De ce voyage atypique, Raphaël et Joseph garderont des souvenirs impérissables. Un lien qui les reliera bien au-delà de la simple relation entre frères. Ils se souviendront également de l’un des moments les plus difficiles. Celui où Joseph est tombé gravement malade en Inde et a dû être hospitalisé, un moment d’inquiétude qui soudera encore plus le tandem.

Mais au-delà de cela, tout a commencé comme un défi lancé par le cadet à l’aîné : “Ça te dit de faire un road trip de fou entre frangins ?” Mais le voyage sans objectif n’était pas dans les valeurs des deux frères. Ils voulaient donner du sens à cette expérience et les connaissances en permaculture de Raphaël ont été le point de départ pour cette odyssée.

“D’un côté, on a vu des choses exceptionnelles. Mais de l’autre côté du monde, les populations sont en grande difficulté par rapport au réchauffement climatique. On a vu des choses terribles. Les populations que nous rencontrions ont la tête dans le guidon pour simplement pouvoir survivre. Mais quand ils vont racler le dernier seau d’eau au fond du puits, ils se rendent bien compte qu’il y a quelque chose qui cloche. Pour eux, planter des arbres, ça fait vraiment sens !”

♦ Des forêts jardins dans les écoles des Pyrénées-Orientales et de Saint-Denis (93) ?

Les deux frères reviennent avec des idées plein la tête, et des contacts dans leur sac à dos. A la rubrique des idées, ils voudraient pouvoir planter, dans chacune des écoles du département, une dizaine d’arbres fruitiers. Alors que la mode des jardins familiaux fleurit partout, et à quelques mois d’échéances électorales, il se pourrait que certains candidats y voient là un bon moyen de verdir leur discours.
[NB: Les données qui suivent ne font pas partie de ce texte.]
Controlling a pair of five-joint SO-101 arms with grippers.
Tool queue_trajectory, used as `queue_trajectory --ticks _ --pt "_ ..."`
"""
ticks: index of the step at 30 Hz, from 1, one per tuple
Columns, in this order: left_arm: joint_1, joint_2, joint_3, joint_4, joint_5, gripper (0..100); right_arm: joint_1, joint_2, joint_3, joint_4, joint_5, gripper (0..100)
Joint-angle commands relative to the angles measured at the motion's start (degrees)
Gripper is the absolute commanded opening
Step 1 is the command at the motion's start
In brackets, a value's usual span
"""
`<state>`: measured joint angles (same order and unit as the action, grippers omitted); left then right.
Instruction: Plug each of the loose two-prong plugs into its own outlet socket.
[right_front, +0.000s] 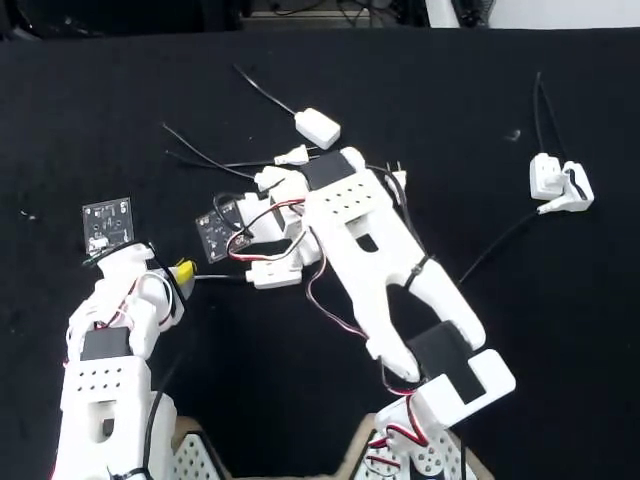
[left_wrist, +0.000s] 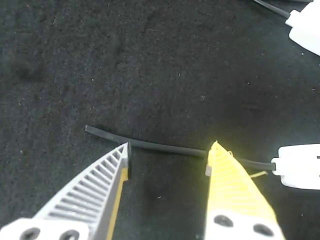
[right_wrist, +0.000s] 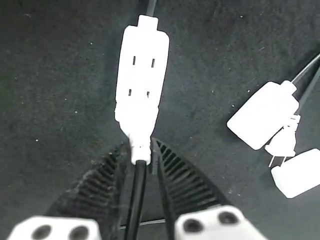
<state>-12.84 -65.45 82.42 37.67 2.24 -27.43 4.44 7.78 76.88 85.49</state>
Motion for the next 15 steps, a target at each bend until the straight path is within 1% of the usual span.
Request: queue_trajectory --ticks 1,15 --pt "-0.31 0.00 -0.48 -0.18 0.26 26 -0.53 -0.22 -3.03 0.53 0.62 1.0" --pt "-0.31 0.00 -0.48 0.00 0.26 26 -0.53 2.51 -5.41 0.79 0.62 1.0"
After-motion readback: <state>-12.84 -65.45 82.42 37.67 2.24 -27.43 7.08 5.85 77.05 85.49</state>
On pourrait donc voir pousser dans les cours d’écoles catalanes, des forêts jardins. Un système productif basé sur un mix des deux techniques. La forêt-jardin recherche la captation et l’utilisation optimale de la lumière comme de l’espace. Dans cette optique, on associe des arbres avec des arbustes et des plantes ainsi que des légumes-racines et des plantes grimpantes afin d’occuper l’espace sur 7 strates. Chaque mètre carré est donc exploité de manière intensive et chaque plante trouve son utilité dans le système. Un challenge dans une époque où l’on coupe ces mêmes arbres pour prévenir les risques de plainte de parents. Par exemple, en cas de chute de branches.

Le second projet également en lien avec les écoles, pourrait se faire en région parisienne, à Saint-Denis (93). En effet, lors de son séjour en Colombie, Raphaël a rencontré nombre d’associations qui voudraient implanter des jardins de la mémoire à Saint-Denis. Selon Raphaël, l’arbre et surtout les racines sont un concept très fort en Colombie.